Various sample processing techniques, pre-treatment protocols and DNA extraction methods were evaluated. Several sampling methods were examined, that is, skin scrapings, swabs and a tape-based method. Quantification of DNA yield was achieved by beta-globin real-time polymerase chain reaction (qPCR), and a wart-associated HPV genotyping qPCR was used to determine the HPV prevalence.

Results:

All samples tested positive for beta-globin. Skin scrapings had significantly higher yield than both swab and tape-based methods (p < 0.01), the latter two did not significantly differ from each other (p > 0.05). No significant difference in DNA yield was found between cotton and flocked swabs (p > 0.05). All swabs were HPV positive, and although there were some discrepancies in HPV prevalence between both swabs, an overall good strength of agreement was found [κ = 0.77, 95% CI (0.71–0.83)].

Conclusion:

Although skin scrapings produced the highest DNA yield, patient discomfort was an important limitation of this method. Considering that in combination with our optimized DNA extraction procedure, all samples gave valid results with the less invasive swab methods preferred. Standardization of the pre-analytical phase is the first step in establishing a link between HPV and specific skin disorders and may have significant downstream diagnostic as well as therapeutic implications.

Keywords

cutaneous disorders cutaneous warts DNA extraction HPV detection sample processing sampling methods

Background

The family of human papillomaviruses (HPVs) comprises over 200 different genotypes, classified into different genera according to their DNA sequence. Members of the genus alpha-HPV have a specific tropism for mucosal epithelium, while beta and gamma HPVs most frequently cause cutaneous lesions and are commonly referred to as cutaneous HPV types.¹ HPV is capable of causing a wide range of diseases from benign lesions to invasive tumours and although it is most commonly known for its involvement in the development of cervical cancer, there are also other mucosal as well as cutaneous disorders where HPV plays a role (see Table 1). Regarding cutaneous disorders, it still remains extremely challenging to determine the exact role of HPV in their development. Is HPV responsible for the onset of the disease? Is it a co-factor that acts with other carcinogens to amplify the risk of disease? Or is it merely an innocent bystander without any role in disease pathogenesis?²

Table 1.

A list of HPV-associated mucosal and cutaneous disorders.^3–5

Mucosal	Cutaneous
Anal cancer	Actinic keratosis^a
Cervical cancer	Bowen’s disease^a
Condyloma acuminata	Bowenoid papulosis
Conjunctival papilloma	Darier disease^a
Conjunctiva, eyelid and lacrimal sac cancer	Epidermodysplasia verruciformis
Heck’s disease	Keratoacanthoma^a
Laryngeal cancer^a	Lichen sclerosus^a
Oesophageal cancer^a	Penile cancer^a
Oral cavity (tongue, mouth, gum, palate), oropharynx and tonsil cancer	Psoriasis^a
Respiratory papillomatosis	Non-melanoma skin cancer (basal and squamous cell carcinoma)
Vaginal cancer	Vulvar cancer
	Warts

The exact role of HPV in these disorders is currently unknown (causal, co-factor or coincidental infection).
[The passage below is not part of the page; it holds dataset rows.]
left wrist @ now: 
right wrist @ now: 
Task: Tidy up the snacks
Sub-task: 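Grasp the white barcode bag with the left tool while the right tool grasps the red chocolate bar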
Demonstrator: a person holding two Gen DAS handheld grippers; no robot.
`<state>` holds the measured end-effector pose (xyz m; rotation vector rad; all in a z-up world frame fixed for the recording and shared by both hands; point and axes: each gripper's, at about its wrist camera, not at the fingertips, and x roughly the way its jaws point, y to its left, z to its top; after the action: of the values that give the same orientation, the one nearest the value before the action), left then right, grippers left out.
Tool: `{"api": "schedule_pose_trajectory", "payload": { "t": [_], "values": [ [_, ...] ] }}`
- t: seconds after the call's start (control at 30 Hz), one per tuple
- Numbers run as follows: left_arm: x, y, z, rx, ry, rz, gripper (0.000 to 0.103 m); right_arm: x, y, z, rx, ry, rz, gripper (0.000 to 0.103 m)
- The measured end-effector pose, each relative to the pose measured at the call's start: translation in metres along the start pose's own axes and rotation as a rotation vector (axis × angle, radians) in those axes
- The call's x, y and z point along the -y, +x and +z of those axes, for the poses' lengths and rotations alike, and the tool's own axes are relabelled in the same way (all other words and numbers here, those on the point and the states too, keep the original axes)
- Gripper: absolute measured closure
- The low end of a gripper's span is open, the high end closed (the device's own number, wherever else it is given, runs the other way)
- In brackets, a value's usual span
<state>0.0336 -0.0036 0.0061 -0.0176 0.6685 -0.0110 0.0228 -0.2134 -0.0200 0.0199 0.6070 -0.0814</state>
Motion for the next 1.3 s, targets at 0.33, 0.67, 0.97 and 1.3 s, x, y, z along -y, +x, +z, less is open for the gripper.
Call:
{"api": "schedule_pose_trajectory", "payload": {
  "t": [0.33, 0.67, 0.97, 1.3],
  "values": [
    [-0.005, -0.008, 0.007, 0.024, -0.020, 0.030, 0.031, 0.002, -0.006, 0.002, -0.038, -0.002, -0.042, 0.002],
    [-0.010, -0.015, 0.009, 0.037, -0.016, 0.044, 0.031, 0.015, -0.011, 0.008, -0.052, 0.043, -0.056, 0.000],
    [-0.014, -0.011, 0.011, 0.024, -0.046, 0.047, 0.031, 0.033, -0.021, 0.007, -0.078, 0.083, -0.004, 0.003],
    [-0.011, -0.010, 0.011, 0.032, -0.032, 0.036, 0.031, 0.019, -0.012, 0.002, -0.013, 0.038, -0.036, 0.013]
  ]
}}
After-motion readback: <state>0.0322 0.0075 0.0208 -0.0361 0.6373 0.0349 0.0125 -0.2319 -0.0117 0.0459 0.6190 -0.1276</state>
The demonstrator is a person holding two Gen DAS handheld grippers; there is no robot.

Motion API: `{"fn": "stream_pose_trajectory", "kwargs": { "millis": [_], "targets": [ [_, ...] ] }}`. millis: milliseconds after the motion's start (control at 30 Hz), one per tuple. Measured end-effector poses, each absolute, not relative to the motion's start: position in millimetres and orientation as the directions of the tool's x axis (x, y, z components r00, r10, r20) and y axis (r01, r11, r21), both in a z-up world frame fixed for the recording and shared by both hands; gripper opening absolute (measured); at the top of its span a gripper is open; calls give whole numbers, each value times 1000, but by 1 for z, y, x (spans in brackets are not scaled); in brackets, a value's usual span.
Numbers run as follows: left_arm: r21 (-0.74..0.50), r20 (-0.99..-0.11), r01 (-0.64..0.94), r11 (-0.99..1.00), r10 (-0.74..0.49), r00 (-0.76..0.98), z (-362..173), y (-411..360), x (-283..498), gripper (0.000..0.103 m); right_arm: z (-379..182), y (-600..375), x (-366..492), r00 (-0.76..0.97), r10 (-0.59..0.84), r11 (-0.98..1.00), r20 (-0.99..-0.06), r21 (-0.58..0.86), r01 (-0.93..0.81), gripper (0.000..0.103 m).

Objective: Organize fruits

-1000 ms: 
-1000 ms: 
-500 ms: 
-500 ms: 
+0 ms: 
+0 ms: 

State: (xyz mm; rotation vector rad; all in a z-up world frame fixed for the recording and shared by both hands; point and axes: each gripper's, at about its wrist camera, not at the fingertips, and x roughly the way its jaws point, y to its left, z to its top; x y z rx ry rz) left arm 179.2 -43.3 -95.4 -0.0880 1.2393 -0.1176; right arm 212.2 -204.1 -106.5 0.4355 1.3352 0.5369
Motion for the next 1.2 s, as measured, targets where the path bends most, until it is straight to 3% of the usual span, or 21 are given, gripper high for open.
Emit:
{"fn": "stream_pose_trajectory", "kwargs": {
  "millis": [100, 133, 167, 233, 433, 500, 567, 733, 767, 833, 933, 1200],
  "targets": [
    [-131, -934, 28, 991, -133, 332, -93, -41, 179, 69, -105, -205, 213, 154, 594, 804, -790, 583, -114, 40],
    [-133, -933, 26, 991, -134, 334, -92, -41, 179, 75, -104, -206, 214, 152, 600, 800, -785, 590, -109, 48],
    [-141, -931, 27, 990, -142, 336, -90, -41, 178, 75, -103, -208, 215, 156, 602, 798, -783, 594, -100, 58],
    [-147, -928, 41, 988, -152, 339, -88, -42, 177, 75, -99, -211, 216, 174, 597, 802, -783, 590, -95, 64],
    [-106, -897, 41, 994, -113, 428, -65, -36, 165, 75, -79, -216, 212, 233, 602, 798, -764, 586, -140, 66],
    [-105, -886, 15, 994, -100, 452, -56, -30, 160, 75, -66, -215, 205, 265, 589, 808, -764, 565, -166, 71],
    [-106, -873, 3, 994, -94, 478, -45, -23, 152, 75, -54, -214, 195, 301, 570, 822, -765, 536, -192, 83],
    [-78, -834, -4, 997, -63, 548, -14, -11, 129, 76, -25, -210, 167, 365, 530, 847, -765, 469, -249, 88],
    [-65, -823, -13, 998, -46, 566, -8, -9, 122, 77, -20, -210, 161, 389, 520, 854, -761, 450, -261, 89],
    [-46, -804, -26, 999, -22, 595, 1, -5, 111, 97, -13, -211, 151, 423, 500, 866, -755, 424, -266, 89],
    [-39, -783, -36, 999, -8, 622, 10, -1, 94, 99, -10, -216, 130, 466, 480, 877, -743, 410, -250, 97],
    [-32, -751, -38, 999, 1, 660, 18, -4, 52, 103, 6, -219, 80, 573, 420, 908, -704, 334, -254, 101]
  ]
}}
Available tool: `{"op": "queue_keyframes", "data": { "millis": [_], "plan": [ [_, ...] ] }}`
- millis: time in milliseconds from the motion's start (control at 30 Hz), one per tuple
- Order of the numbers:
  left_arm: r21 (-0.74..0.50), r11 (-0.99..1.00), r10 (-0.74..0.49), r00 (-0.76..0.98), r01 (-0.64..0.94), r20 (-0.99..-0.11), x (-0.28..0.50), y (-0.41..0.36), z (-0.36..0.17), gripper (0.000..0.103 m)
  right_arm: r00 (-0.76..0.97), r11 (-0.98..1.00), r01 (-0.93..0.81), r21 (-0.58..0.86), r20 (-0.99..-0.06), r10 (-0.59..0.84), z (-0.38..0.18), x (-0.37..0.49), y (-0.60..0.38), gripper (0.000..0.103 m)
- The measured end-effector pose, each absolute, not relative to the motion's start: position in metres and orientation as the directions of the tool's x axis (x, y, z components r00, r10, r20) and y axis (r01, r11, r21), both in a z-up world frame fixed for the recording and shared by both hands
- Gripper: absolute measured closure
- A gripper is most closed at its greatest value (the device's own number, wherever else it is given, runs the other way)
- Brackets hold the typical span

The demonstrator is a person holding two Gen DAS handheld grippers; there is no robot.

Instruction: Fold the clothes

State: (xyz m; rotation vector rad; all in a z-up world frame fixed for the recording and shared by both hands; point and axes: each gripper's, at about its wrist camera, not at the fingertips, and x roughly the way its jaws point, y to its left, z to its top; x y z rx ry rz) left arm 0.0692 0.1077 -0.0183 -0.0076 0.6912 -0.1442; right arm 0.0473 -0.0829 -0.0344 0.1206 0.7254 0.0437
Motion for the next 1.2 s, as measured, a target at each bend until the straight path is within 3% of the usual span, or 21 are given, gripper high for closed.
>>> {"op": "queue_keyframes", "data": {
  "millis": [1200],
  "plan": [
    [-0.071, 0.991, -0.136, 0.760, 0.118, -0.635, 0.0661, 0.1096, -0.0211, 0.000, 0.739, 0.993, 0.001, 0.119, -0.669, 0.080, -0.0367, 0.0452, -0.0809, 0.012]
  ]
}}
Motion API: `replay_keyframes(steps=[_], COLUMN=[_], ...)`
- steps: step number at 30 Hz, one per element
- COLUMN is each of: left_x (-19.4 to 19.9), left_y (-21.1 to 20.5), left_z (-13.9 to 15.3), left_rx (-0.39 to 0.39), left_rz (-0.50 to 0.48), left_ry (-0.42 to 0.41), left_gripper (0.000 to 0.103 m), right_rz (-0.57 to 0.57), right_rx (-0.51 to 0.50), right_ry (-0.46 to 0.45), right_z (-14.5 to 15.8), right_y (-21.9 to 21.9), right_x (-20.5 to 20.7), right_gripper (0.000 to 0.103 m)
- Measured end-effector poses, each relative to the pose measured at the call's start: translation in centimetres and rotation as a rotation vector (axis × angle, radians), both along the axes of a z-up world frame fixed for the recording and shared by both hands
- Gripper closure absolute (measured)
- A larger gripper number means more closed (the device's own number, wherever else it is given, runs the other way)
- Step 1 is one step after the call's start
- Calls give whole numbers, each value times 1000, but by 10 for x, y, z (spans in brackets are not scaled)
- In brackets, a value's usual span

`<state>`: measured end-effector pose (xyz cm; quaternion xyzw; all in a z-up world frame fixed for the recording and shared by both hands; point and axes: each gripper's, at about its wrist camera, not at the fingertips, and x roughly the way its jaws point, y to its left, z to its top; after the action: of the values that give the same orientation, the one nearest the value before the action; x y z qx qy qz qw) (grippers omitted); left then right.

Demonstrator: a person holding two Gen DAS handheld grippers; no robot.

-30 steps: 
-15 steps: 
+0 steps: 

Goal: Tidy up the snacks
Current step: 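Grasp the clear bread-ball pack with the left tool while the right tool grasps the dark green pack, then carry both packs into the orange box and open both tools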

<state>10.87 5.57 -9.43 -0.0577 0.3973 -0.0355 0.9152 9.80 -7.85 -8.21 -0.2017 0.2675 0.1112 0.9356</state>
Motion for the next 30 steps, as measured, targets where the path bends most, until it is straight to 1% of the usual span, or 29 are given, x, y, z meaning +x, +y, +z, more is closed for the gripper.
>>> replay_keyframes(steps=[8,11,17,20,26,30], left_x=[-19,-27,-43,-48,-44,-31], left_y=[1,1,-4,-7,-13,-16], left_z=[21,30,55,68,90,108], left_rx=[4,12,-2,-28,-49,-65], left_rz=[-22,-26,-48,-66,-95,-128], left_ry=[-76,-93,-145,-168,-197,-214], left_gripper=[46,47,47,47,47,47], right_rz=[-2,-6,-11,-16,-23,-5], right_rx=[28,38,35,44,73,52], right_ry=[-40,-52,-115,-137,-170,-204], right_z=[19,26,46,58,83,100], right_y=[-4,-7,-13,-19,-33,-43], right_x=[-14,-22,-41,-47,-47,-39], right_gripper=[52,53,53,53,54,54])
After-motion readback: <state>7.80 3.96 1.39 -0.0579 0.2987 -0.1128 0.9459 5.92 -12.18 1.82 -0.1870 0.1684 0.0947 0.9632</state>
HPV, human papillomavirus.

To demonstrate that a pathogen causes a disorder, we do not only need a plausible biological mechanism for pathogenesis but also convincing associative epidemiological evidence.⁶

As for the epidemiological evidence of HPV involvement in skin disorders, to date, numerous studies are published with conflicting results. For example, more than 100 studies have investigated the relationship between HPV and cutaneous squamous cell carcinoma (SCC). While some studies have failed to find HPV in SCC, most studies do report HPV infection in some SCCs, although with variable percentages (3.2–85.7%).² These contradictory results can be attributed to several issues (see Table 2), one of the most prominent being a lack of standardization of the pre-analytical phase, that is, different studies use different sampling methods, sample processing protocols, pre-treatments and DNA extraction systems. The use of inconsistent methods results in differences in not only sensitivity but also specificity.⁷ This high degree of between-study heterogeneity presents challenges to grouped study analysis and makes it problematic to establish distinct claims about the causal role of HPV in these disorders.²

Table 2.

Issues causing conflicting results in studies regarding HPV prevalence in skin disorders.

Issue	Example
Pre-analytical phase	Varying sampling methods (e.g. biopsies, swabs, skin shavings, plucked hairs, blood serology),⁶ control samples (e.g. peri-lesional versus site-matched healthy controls), sample handling and extraction protocols (e.g. no prior DNA extraction versus various DNA extraction systems)² all add to study heterogeneity making it difficult to perform grouped study analysis.
HPV detection method	Varying detection methods (e.g. PCR, southern blot, dot blot, reverse hybridization, in situ hybridization, restriction enzyme digestion, sequencing, Luminex technology, ELISA) exhibit varying assay targets (HPV DNA or antibodies), specificities and sensitivities.⁷ While serologic testing detects both current infection and prior viral exposure, DNA detection methods are limited to a specific body site and indicate only current infection. Unambiguous analysis of serology is furthermore complicated considering that seroconversion in cutaneous HPV infections may only appear months after initial contact, not all hosts develop an antibody response to HPV and some antibodies exhibit cross-reactivity between different HPV types.⁶
Holistic HPV test	With the targeted approach, only detection of specific HPV types is possible, unknown or non-targeted HPVs are not detected. This biased approach has led to considerable discrepancies in the prevalence and type of HPV reported in different tissues by different investigators. For a meaningful epidemiological assessment of HPV prevalence in specific lesions, it is crucial to employ a method that is not only sensitive but is also capable of detecting and reliably typing a wide range of HPV genotypes.^8,9
Sample size	Most studies involve rare cutaneous disorders resulting in a small number of subjects available and a limited study sample size, which, in turn, lead to variable HPV prevalence rates.⁷ Furthermore, small sample sizes can also be attributed to invasive sampling techniques inducing unwillingness of subjects to participate.¹⁰
Commensal microorganism	Numerous studies reveal asymptomatic carriage of beta and gamma HPVs on healthy skin.⁶ Cutaneous HPVs have also been found on the skin of newborns and young children implying that certain HPV types are simply commensal viruses always present on healthy skin.¹¹

ELISA, enzyme-linked immunosorbent assay; HPV, human papillomavirus; PCR, polymerase chain reaction.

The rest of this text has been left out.